Vibrational and solid-state phosphorus-31 nuclear magnetic resonance spectroscopic studies of 1 : 1 complexes of PPh3 with gold(I) halides; crystal structure of [AuBr(PMe3)

Abstract

The crystal structure of [AuBr(PMe3)], like that of the corresponding chloride, was found to consist of three crystallographically independent molecules linked through weak Au ⋯ Au contacts to form helical chains. The Au ⋯ Au distances [3.648(1), 3.980(2), 3.548(2)Å] are, however, significantly longer than in the chloro- and iodo-complexes, implying that the Au ⋯ Au interaction is weakest in the bromide. The far-IR and Raman spectra of [AuX(PMe3)](X = Cl, Br or I) have been measured, and assignments made for the bands observed. The spectra were analysed to see whether they show any effects of the weak Au ⋯ Au bonding evident in the crystal structures. In particular, the low-wavenumber limit of previously reported Raman spectra for these species has been extended in order to search for ν(Au2) bands. The X = Cl or I compounds show a strong Raman band which can be assigned to the δ(PAuX) deformation, but no ν(Au2) bands were found in the region predicted on the basis of recent assignments for such modes in other complexes which display Au ⋯ Au contacts of similar length.

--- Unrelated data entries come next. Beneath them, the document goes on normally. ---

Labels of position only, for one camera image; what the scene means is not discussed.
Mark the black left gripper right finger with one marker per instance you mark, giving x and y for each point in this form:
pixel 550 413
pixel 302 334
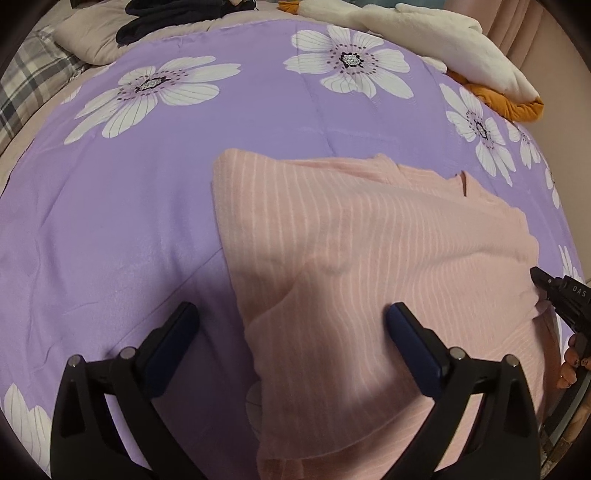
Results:
pixel 503 441

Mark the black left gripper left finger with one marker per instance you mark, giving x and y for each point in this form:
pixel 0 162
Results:
pixel 105 425

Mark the pink striped knit garment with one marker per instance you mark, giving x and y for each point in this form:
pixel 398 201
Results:
pixel 316 250

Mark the dark navy clothes pile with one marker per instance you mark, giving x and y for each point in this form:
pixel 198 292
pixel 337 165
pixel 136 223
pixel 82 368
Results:
pixel 150 16

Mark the right hand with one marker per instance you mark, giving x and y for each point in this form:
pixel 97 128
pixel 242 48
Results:
pixel 572 362

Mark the purple floral duvet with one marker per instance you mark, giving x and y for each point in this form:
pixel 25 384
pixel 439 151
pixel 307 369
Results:
pixel 108 220

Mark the pink curtain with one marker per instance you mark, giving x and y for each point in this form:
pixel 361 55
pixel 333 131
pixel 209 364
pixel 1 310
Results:
pixel 530 36

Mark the white plush goose toy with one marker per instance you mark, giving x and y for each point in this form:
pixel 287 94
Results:
pixel 454 42

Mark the grey plaid pillow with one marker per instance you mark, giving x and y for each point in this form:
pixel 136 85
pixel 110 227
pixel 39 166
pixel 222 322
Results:
pixel 38 71

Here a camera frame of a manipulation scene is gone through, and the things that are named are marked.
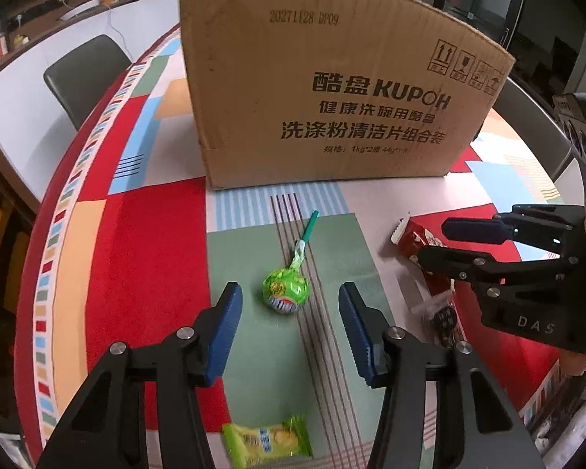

Possible reasons, including an interaction between ν(Au2) and δ(PAuX) modes, are discussed. The solid-state cross polarization magic angle spinning 31P NMR spectra of the chloride and iodide complexes consist of doublets due to the presence of 1J(197Au–31P) coupling. This is a rare observation of spin–spin coupling between the spin I=½31P nucleus and the strongly quadrupole coupled 197Au nucleus, and permits estimation of the 1J(197Au–31P) coupling constants for these complexes.